Kirill closes in. Penning me in a cage I can’t see.
The air thickens, a current of static prickling along my skin. In my head, the soundtrack from that old shark movie starts.
Dun-dun, dun-dun, dun-dun…
The harbinger of death and inevitability, relentless as the tide.
The footsteps stop.
The weight of Kirill’s gaze drifts around me.
I clamp my eyes shut, plunging myself into absolute darkness.
There’s nothing left to see. The hunt is already in motion. I have a fifty-fifty shot of him finding me.
I’ve lived this moment before.
Not in this park or with this man, but this same mind-numbing panic. And the accompanying impossible stillness of praying for invisibility. All accomplished by holding my breath and erasing the edges of myself. Fading into the scenery around me.
Years of spiritual work, the endless meditation and energy rituals, every lesson I ever gave… I always knew there was more beneath it than incense and affirmations. Beneath the crystals and journals was this.
The art of vanishing into myself.
Don’t move. Don’t breathe. Don’t even let your thoughts ripple the air.
You don’t exist.

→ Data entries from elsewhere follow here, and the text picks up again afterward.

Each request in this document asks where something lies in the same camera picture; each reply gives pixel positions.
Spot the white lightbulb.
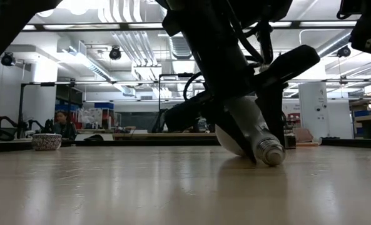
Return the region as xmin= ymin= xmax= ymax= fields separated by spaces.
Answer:
xmin=215 ymin=95 xmax=287 ymax=167

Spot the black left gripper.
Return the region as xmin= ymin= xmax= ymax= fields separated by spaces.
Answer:
xmin=163 ymin=0 xmax=321 ymax=165

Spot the black ceiling-hung camera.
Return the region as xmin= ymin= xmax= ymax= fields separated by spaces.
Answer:
xmin=336 ymin=45 xmax=352 ymax=59
xmin=108 ymin=45 xmax=123 ymax=61
xmin=0 ymin=51 xmax=16 ymax=68

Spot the white pillar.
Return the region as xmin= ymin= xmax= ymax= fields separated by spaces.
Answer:
xmin=298 ymin=81 xmax=329 ymax=140

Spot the person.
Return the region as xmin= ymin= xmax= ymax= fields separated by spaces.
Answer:
xmin=53 ymin=111 xmax=78 ymax=141

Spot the wooden workbench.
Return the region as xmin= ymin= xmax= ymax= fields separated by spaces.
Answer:
xmin=353 ymin=114 xmax=371 ymax=139

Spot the black aluminium table frame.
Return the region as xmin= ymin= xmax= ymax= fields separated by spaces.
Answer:
xmin=0 ymin=137 xmax=371 ymax=154

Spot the small patterned bowl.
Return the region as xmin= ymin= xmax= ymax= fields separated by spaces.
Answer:
xmin=31 ymin=133 xmax=63 ymax=151

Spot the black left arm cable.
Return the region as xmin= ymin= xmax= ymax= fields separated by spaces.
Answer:
xmin=183 ymin=18 xmax=275 ymax=101

You’re just part of the universe.
Stillness.
One heartbeat. Another. Time distorts.
Then, impossibly, his slow, methodical footsteps move on.

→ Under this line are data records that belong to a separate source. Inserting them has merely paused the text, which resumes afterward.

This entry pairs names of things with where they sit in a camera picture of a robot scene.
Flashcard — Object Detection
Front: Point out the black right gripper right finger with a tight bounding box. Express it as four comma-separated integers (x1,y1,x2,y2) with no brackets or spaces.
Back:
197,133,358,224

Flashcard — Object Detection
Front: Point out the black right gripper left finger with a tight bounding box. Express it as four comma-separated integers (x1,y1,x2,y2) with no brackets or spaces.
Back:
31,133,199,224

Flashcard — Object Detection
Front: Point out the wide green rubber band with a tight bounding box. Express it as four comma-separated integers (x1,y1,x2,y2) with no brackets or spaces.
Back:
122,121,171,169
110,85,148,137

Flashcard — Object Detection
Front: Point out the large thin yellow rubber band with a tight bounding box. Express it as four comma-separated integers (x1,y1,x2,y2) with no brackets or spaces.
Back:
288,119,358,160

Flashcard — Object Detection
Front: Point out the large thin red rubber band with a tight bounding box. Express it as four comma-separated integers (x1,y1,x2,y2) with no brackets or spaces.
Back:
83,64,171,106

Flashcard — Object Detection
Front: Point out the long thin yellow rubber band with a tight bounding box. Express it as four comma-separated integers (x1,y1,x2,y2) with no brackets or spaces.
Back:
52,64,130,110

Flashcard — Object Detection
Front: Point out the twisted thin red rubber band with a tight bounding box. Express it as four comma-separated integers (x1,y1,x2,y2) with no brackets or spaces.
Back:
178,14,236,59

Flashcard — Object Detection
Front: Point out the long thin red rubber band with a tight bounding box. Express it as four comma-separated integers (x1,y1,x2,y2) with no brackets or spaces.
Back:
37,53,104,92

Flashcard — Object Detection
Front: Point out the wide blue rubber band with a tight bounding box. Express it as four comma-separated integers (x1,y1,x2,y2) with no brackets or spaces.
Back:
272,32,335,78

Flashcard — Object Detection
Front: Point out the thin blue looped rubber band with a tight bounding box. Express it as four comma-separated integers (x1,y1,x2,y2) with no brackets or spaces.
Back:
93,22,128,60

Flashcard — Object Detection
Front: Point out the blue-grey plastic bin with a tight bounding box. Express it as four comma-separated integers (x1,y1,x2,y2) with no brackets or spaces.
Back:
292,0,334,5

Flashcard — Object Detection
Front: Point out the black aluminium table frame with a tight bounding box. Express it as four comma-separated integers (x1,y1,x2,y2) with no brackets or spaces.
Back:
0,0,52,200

The urge to run pulses in my veins, but just the idea of stepping into open air makes my skin crawl. Out there, I’m exposed. Here, shrouded by earth and leaves, I’m camouflaged. He’s already combed this patch of park. Logic suggests he won’t search here again.
So I stay, invisible but listening.
Always listening.
Cold seeps up from the ground, soaking through the battered, borrowed clothes and burrowing into my bones. Every shiver reminds me that I’ve endured worse.
Kholodno.
This isn’t nearly as bad as that.
Or even what I’ve gone through myself.
I slept beneath bridges when I was just a teenager. Fled my mother’s world of gleaming silver and garden parties and daughters that never argued, bled, or failed to fit the mold.

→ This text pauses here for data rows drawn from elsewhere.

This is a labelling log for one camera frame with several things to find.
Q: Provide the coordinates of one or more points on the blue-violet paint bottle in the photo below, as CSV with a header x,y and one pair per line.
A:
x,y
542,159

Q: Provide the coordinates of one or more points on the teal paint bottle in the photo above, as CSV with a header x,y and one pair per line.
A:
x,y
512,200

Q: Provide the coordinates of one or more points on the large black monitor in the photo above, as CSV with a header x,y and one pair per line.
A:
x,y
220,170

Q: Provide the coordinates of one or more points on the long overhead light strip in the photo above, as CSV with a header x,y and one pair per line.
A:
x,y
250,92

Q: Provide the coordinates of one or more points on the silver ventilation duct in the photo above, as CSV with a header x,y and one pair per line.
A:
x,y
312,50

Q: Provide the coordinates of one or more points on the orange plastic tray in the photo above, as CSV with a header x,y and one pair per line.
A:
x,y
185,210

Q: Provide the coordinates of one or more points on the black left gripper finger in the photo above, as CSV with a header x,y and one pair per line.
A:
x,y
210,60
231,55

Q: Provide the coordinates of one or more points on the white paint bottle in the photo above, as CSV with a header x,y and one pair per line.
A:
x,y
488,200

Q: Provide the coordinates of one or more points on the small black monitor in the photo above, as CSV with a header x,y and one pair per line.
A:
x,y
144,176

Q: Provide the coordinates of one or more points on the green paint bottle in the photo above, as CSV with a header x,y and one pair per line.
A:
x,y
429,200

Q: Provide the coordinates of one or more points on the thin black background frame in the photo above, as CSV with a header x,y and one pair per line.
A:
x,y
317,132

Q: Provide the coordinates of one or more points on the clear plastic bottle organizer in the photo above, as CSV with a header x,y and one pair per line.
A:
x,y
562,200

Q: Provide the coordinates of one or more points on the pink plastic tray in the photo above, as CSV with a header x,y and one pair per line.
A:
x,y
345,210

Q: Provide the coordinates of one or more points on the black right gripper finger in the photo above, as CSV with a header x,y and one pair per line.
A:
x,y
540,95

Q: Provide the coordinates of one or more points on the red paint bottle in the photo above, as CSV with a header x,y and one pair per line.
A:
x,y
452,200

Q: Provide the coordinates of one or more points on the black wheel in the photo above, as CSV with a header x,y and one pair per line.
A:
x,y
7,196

The first time, I’d been fourteen and desperate but unprepared. Hunger brought me home after only two days. The second—a little braver, a little older at fifteen—lasted the better part of a week. Over and over, I tested my limits.
By sixteen, I knew what to do.
And never went back. I’d slept on cardboard, knew which shelters offered safe beds and which asked too many questions. Learned to steal bandages and painkillers from pharmacy shelves. Discovered that stale bagels from the bakery dumpsters kept you alive just as well as filet mignon, even if they proved harder to chew.
This? A pile of leaves beneath a rhododendron, on a patch of dry, unfrozen earth? Practically luxury. There’s no rain. The air is cool, yes, but not biting. Fall won’t start for a few more days.